• WHAT THE EXERCISE ASKS: Give the data again in full, exactly as written below.

-- DATA EXCERPT follows --

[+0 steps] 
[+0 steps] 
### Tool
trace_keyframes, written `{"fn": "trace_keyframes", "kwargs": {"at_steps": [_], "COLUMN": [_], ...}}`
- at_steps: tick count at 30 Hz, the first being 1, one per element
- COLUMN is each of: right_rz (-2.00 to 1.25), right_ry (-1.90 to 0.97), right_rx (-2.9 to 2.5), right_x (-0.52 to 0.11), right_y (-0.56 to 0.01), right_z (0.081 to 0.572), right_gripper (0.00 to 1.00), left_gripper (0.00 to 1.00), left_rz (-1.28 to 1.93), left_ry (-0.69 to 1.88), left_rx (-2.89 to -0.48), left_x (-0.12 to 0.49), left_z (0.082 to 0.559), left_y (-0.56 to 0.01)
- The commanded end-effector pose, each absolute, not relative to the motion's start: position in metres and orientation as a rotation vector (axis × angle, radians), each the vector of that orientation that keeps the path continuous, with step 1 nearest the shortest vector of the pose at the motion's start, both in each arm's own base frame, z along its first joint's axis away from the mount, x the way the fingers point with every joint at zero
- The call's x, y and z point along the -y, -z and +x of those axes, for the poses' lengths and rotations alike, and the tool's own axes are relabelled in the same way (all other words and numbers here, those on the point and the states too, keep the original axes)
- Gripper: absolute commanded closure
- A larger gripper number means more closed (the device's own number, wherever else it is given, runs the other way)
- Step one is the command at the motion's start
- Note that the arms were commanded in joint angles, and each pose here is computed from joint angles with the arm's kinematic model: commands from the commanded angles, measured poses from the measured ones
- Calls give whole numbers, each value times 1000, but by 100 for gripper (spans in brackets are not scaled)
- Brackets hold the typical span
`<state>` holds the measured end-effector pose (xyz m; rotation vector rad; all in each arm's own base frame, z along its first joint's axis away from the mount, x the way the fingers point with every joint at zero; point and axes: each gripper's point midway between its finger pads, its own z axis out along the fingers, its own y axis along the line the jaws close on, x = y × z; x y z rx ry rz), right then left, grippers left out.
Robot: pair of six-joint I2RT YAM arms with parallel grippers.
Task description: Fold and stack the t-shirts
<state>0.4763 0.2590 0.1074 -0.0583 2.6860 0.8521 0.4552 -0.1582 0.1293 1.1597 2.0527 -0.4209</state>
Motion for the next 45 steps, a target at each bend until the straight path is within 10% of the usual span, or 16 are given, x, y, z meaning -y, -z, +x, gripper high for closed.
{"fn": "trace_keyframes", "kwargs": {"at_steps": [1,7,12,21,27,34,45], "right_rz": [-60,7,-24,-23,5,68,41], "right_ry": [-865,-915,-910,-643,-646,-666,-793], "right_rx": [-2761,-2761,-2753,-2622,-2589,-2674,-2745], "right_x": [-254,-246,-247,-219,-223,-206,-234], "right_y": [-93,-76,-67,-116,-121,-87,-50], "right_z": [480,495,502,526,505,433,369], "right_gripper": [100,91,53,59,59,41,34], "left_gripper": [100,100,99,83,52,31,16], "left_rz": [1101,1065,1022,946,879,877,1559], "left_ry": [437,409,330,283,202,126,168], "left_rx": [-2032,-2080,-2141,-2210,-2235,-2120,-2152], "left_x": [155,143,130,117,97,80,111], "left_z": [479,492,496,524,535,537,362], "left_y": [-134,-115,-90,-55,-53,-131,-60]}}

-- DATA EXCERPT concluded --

• WRITTEN SOLUTION:
[+0 steps] 
[+0 steps] 
### Tool
trace_keyframes, written `{"fn": "trace_keyframes", "kwargs": {"at_steps": [_], "COLUMN": [_], ...}}`
- at_steps: tick count at 30 Hz, the first being 1, one per element
- COLUMN is each of: right_rz (-2.00 to 1.25), right_ry (-1.90 to 0.97), right_rx (-2.9 to 2.5), right_x (-0.52 to 0.11), right_y (-0.56 to 0.01), right_z (0.081 to 0.572), right_gripper (0.00 to 1.00), left_gripper (0.00 to 1.00), left_rz (-1.28 to 1.93), left_ry (-0.69 to 1.88), left_rx (-2.89 to -0.48), left_x (-0.12 to 0.49), left_z (0.082 to 0.559), left_y (-0.56 to 0.01)
- The commanded end-effector pose, each absolute, not relative to the motion's start: position in metres and orientation as a rotation vector (axis × angle, radians), each the vector of that orientation that keeps the path continuous, with step 1 nearest the shortest vector of the pose at the motion's start, both in each arm's own base frame, z along its first joint's axis away from the mount, x the way the fingers point with every joint at zero
- The call's x, y and z point along the -y, -z and +x of those axes, for the poses' lengths and rotations alike, and the tool's own axes are relabelled in the same way (all other words and numbers here, those on the point and the states too, keep the original axes)
- Gripper: absolute commanded closure
- A larger gripper number means more closed (the device's own number, wherever else it is given, runs the other way)
- Step one is the command at the motion's start
- Note that the arms were commanded in joint angles, and each pose here is computed from joint angles with the arm's kinematic model: commands from the commanded angles, measured poses from the measured ones
- Calls give whole numbers, each value times 1000, but by 100 for gripper (spans in brackets are not scaled)
- Brackets hold the typical span
`<state>` holds the measured end-effector pose (xyz m; rotation vector rad; all in each arm's own base frame, z along its first joint's axis away from the mount, x the way the fingers point with every joint at zero; point and axes: each gripper's point midway between its finger pads, its own z axis out along the fingers, its own y axis along the line the jaws close on, x = y × z; x y z rx ry rz), right then left, grippers left out.
Robot: pair of six-joint I2RT YAM arms with parallel grippers.
Task description: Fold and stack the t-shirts
<state>0.4763 0.2590 0.1074 -0.0583 2.6860 0.8521 0.4552 -0.1582 0.1293 1.1597 2.0527 -0.4209</state>
Motion for the next 45 steps, a target at each bend until the straight path is within 10% of the usual span, or 16 are given, x, y, z meaning -y, -z, +x, gripper high for closed.
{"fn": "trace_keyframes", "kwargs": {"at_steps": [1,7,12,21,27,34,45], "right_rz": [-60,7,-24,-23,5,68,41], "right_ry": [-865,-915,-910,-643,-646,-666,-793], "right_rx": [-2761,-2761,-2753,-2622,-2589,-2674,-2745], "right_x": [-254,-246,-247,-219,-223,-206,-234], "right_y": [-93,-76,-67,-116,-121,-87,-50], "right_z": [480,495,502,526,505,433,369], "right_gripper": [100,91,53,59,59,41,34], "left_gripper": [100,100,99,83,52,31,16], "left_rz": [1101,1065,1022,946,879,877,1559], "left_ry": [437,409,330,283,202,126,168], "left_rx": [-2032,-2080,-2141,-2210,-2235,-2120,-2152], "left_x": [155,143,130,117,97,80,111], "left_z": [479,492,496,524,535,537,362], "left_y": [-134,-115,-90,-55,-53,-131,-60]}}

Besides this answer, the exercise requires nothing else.